Weiterbildung goes Hollywood

Wie man Tennisspielen lernen soll allein vor dem Computer sitzend, bleibt das Geheimnis von Masterclass. (Bild: Screenshot)

Wie man Tennisspielen lernen soll allein vor dem Computer sitzend, bleibt das Geheimnis von Masterclass. (Bild: Screenshot)

Zehn Sekunden dauert es, bis man sie wegklicken kann. Was uns vor kurzem noch fürchterlich gestört hat ist heute bereits Normalität: Youtube schaltet vor fast jedem Video, das man sich ansehen will, Werbung. Zehn Sekunden, das sind noch keine RTL II Dimensionen, und doch, die Mühen des Fernsehers haben den Laptop eingeholt – irgendwie müssen ja auch digitalisierte Geschäftsmodelle Geld abwerfen.

Vor kurzem tauchte vor mir in einem dieser Werbe-Videos Steve Martin auf; der Schauspieler, Comedian und Musiker mit dem jungenhaften Gesicht und den schneeweissen Haaren. Auch er hatte etwas zu verkaufen: eine Weiterbildung.

Für jeden Traum das passende Angebot

Digitalisierung in der Weiterbildung, das hiess bisher MOOCs, Moodles oder Wikis – wenig Glamour. Bis man es mit Hollywood verband. Die Idee stammt aus San Francisco und das Unternehmen nennt sich mit US-amerikanischer Bescheidenheit „MasterClass“. Entscheidend sind dabei nicht die Kursinhalte, sondern wer sie vermittelt: Berühmtheiten. Ein konsequenter Ansatz, denn wenn schon etwas lernen, wieso nicht gleich von den Besten?

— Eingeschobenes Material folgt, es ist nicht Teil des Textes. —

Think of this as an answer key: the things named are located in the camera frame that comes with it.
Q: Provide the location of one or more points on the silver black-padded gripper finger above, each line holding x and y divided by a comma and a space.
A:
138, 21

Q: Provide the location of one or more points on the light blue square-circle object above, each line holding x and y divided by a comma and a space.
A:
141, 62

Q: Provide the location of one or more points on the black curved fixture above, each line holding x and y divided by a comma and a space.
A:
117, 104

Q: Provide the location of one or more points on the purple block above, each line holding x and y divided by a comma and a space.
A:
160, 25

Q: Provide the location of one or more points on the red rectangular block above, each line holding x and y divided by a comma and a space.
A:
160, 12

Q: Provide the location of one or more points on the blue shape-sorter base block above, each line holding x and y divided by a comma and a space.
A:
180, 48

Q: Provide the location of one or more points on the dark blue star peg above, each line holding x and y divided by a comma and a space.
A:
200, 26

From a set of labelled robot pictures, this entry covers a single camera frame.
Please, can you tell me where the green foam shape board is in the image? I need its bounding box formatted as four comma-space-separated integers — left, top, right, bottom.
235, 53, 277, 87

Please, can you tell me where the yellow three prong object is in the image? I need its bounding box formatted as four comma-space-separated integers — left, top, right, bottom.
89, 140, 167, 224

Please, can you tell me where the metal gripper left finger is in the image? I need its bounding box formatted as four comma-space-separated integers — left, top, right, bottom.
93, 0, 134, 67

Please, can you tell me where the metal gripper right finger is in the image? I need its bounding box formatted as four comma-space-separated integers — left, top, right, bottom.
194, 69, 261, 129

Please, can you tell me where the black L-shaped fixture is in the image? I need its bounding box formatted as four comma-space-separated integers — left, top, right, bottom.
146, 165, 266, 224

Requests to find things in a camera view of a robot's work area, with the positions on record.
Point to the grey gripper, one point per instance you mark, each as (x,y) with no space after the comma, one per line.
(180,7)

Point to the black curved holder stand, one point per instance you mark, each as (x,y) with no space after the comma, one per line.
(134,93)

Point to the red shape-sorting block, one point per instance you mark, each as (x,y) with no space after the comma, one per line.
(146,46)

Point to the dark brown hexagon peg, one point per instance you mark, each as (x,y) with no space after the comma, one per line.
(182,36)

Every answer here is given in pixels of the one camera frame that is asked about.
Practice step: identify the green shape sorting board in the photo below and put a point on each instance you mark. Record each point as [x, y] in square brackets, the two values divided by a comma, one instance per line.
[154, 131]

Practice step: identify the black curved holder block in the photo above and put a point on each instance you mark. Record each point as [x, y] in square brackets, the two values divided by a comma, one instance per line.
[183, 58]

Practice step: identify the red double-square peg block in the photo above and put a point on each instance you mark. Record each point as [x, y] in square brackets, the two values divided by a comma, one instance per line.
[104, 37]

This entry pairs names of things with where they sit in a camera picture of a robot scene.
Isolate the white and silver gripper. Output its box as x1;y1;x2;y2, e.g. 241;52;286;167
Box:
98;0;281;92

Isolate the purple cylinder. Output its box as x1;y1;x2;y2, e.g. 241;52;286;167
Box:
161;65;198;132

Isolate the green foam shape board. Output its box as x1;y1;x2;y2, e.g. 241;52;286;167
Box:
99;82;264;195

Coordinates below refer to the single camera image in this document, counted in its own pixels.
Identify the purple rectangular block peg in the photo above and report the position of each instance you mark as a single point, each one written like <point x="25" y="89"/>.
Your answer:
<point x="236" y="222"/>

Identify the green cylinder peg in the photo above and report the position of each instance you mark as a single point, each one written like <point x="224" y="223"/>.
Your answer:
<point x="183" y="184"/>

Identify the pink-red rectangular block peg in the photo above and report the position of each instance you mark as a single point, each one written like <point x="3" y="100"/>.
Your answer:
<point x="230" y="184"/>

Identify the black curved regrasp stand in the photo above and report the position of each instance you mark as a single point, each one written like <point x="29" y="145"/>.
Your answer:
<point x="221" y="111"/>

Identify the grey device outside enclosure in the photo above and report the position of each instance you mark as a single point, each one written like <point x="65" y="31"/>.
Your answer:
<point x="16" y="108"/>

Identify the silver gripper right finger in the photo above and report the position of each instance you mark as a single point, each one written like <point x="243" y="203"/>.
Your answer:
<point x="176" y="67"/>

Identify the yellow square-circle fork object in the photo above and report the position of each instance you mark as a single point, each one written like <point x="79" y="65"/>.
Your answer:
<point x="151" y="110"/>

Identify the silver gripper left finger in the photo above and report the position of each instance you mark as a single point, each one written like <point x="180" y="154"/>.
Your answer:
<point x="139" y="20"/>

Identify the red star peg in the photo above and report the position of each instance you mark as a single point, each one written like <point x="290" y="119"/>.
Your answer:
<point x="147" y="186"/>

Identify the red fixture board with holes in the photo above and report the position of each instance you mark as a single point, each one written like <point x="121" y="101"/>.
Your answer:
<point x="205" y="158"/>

Hinzu kommt ein weiteres Instrument der Digitalisierung: targeted Marketing. Google weiss ja, dass ich auf Youtube eher nach Comedians als nach Dokumentarfilmen suche. Deshalb will mir Steve Martin nun den Traum des Komikers verkaufen. Denn MasterClass hätte auch noch andere Träume im Angebot. Zum Beispiel einen Bestseller schreiben mit James Patterson, preisgekrönte Filmmusik komponieren mit Hans Zimmer oder dank Annie Leibovitz mit den nächsten Ferienfotos die Verwandten verblüffen.

Kernstück des Angebots sind hochwertig produzierte Videos, in denen der „Master“ direkt zum Zögling spricht. Ganz intim und persönlich. Hinzu kommen Übungen, Lerngruppen und verfilmte Fragestunden. Mit viel Glück beantwortet also der Meister höchst persönlich  die eigenen Fragen. MasterClass zieht alle Register der Digitalisierung und wendet sie konsequent auf die Weiterbildung an. Sogar Register, die der technologischen Entwicklung voraus sind: „Serena Williams teaches Tennis“ heisst einer der Kurse. Da muss sich die virtuelle Realität noch ein ganzes Stück weiterentwickeln, bevor Serena uns auf dem Tennisplatz die Bälle um die Ohren haut. Bevor das möglich ist, sind die Chancen doch eher klein, dass die nächste French Open Siegerin vor dem Laptop statt auf dem Platz ihren Top Spin perfektioniert hat.

Nachhilfe für die Weiterbildung

MasterClass ist Hollywood und es tut genau das, was Hollywood am besten kann: Träume verkaufen. Während der Wert als Weiterbildung sicher kritisch hinterfragt werden muss, bleibt der eingeschlagene Weg doch interessant. Nicht nur als neues Geschäftsmodell, sondern auch für die Umsetzung von digitalem Lehren und Lernen.

Auf Seiten der Bildungsanbieter herrscht ein Konsens über die bleibende Notwendigkeit der persönlichen Beziehung zwischen Lehrer und Schüler und eine grosse Skepsis darüber, wie dies im digitalen Rahmen gewährleistet werden soll. MasterClass hat genau diese persönliche Beziehung ins Visier genommen und prominent umgesetzt. Wenn Hollywood in die Weiterbildung drängt, kann ja vielleicht auch die Weiterbildung noch was lernen.